■ **Task requirements**: Please transcribe the data below in full, word for word, without the images.

■ **Record excerpts**:
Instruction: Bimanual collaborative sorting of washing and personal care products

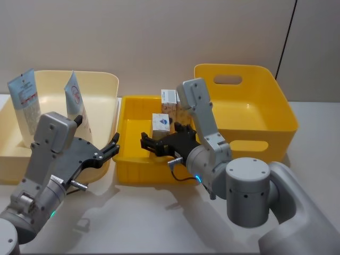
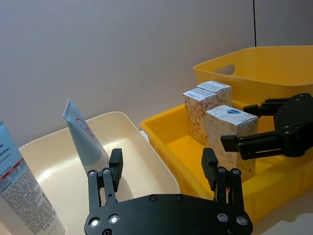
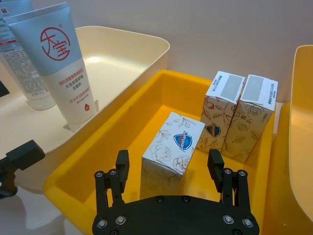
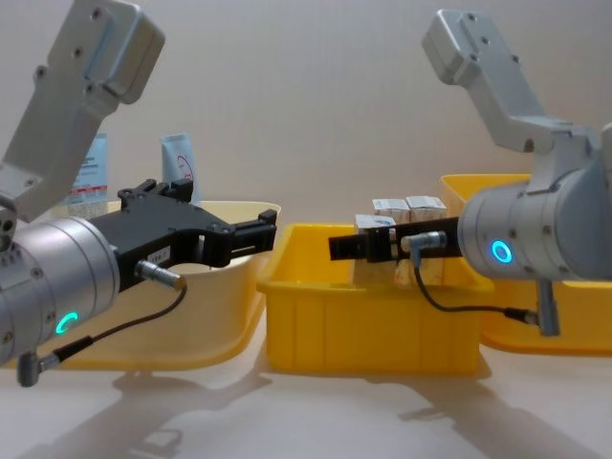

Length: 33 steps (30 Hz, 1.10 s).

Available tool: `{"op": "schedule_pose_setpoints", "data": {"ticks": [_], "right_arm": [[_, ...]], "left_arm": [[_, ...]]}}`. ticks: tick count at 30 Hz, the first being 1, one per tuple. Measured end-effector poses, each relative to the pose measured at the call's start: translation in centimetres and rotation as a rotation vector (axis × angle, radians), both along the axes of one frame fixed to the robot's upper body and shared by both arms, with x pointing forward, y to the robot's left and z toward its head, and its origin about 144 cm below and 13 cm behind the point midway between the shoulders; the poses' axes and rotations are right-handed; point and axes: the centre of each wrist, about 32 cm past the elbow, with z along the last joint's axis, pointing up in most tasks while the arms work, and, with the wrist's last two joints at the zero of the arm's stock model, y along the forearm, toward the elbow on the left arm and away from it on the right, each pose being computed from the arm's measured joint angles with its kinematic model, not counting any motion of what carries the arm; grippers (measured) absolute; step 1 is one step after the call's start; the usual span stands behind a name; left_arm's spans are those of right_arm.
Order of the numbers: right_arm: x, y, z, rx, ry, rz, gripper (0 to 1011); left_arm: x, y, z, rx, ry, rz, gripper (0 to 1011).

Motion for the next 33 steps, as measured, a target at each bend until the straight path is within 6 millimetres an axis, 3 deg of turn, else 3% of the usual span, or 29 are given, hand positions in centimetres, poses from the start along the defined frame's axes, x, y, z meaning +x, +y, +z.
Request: {"op": "schedule_pose_setpoints", "data": {"ticks": [15,23,33], "right_arm": [[0.73,0.19,0.09,0.009,-0.004,-0.028,998],[0.91,0.21,0.12,0.013,-0.005,-0.036,834],[1.01,0.24,0.11,0.015,-0.004,-0.04,505]], "left_arm": [[0.0,0.0,0.0,0.0,0.0,0.0,1003],[0.0,0.0,0.0,0.0,0.0,0.0,1003],[0.0,0.0,0.0,0.0,0.0,0.0,1003]]}}
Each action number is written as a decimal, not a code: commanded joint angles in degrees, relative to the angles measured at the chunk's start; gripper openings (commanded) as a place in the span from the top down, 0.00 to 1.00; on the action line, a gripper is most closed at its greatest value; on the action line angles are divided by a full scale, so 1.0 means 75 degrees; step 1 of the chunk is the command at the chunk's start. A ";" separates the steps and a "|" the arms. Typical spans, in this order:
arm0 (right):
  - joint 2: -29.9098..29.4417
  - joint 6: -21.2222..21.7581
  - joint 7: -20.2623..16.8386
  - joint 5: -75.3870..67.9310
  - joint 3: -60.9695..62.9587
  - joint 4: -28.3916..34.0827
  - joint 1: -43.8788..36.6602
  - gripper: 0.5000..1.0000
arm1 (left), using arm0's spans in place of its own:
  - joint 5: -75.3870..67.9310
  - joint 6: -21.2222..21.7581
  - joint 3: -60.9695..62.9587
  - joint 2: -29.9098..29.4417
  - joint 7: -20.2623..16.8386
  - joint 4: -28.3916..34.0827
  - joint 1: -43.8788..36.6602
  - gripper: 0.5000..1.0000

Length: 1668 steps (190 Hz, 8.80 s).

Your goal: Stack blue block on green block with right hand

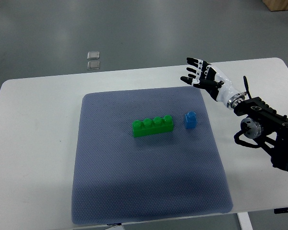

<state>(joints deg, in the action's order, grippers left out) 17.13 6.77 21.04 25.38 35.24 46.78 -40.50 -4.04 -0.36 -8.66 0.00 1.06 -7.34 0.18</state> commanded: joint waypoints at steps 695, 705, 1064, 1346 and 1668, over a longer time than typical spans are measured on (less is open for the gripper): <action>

■ **Finished exercise**:
Instruction: Bimanual collaborative sorting of washing and personal care products


Length: 33 steps (30 Hz, 1.10 s).

Available tool: `{"op": "schedule_pose_setpoints", "data": {"ticks": [_], "right_arm": [[_, ...]], "left_arm": [[_, ...]]}}`. ticks: tick count at 30 Hz, the first being 1, one per tuple. Measured end-effector poses, each relative to the pose measured at the call's start: translation in centimetres and rotation as a rotation vector (axis × angle, radians), both along the axes of one frame fixed to the robot's upper body and shared by both arms, with x pointing forward, y to the robot's left and z toward its head, and its origin about 144 cm below and 13 cm behind the point midway between the shoulders; the poses' axes and rotations are right-handed; point and axes: the centre of each wrist, about 32 cm past the elbow, with z along the last joint's axis, pointing up in most tasks while the arms work, and, with the wrist's last two joints at the zero of the arm's stock model, y along the forearm, toward the elbow on the left arm and away from it on the right, each pose being computed from the arm's measured joint angles with its kinematic model, not counting any motion of what carries the arm; grippers (measured) absolute; step 1 is one step after the call's start; the usual span stands behind a name; left_arm's spans are those of right_arm.
Order of the numbers: right_arm: x, y, z, rx, ry, rz, gripper (0 to 1011); left_arm: x, y, z, rx, ry, rz, gripper (0 to 1011).

Motion for the next 33 steps, as measured, a target at each bend until the straight path is within 6 millimetres an axis, 3 deg of turn, else 3% of the usual span, or 29 are given, hand positions in centimetres, poses from the start along the defined frame's axes, x, y, z meaning +x, +y, +z.
Request: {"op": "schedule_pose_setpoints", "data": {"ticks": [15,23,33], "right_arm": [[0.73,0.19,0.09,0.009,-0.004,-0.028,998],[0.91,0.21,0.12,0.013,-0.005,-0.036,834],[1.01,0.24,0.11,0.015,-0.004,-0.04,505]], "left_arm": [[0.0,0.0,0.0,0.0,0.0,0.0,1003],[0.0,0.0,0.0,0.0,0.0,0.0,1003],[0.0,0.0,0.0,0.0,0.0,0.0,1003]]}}
Each action number is written as a decimal, not a code: commanded joint angles in degrees, relative to the angles measured at the chunk's start; gripper openings (commanded) as a place in the span from the top down, 0.00 to 1.00; on the action line, a gripper is most closed at its greatest value; on the action line angles are divided by a full scale, so 1.0 means 75 degrees; step 1 of the chunk is the command at the chunk's start. A ";" separates the steps and a "|" the arms. Typical spans, in this order:
arm0 (right):
  - joint 2: -29.9098..29.4417
  - joint 6: -21.2222..21.7581
  - joint 7: -20.2623..16.8386
  - joint 5: -75.3870..67.9310
  - joint 3: -60.9695..62.9587
  - joint 4: -28.3916..34.0827
  - joint 1: -43.8788..36.6602
  - gripper: 0.5000..1.0000
arm1 (left), using arm0's spans in place of its own:
  - joint 5: -75.3870..67.9310
  - joint 6: -21.2222..21.7581
  - joint 3: -60.9695..62.9587
  - joint 2: -29.9098..29.4417
  - joint 7: -20.2623..16.8386
  - joint 4: -28.3916..34.0827
  - joint 1: -43.8788..36.6602
  - gripper: 0.5000..1.0000

Length: 1668 steps (190 Hz, 8.80 s).

Your goal: Stack blue block on green block with right hand


<state>(joints deg, in the action's order, grippers left out) 17.13 6.77 21.04 25.38 35.24 46.78 -40.50 -4.04 -0.36 -8.66 0.00 1.06 -7.34 0.18</state> commanded: joint waypoints at steps 695, 705, 1064, 1346 and 1668, over a longer time than typical spans are measured on (less is open for the gripper): <action>

No part of the exercise is left unanswered.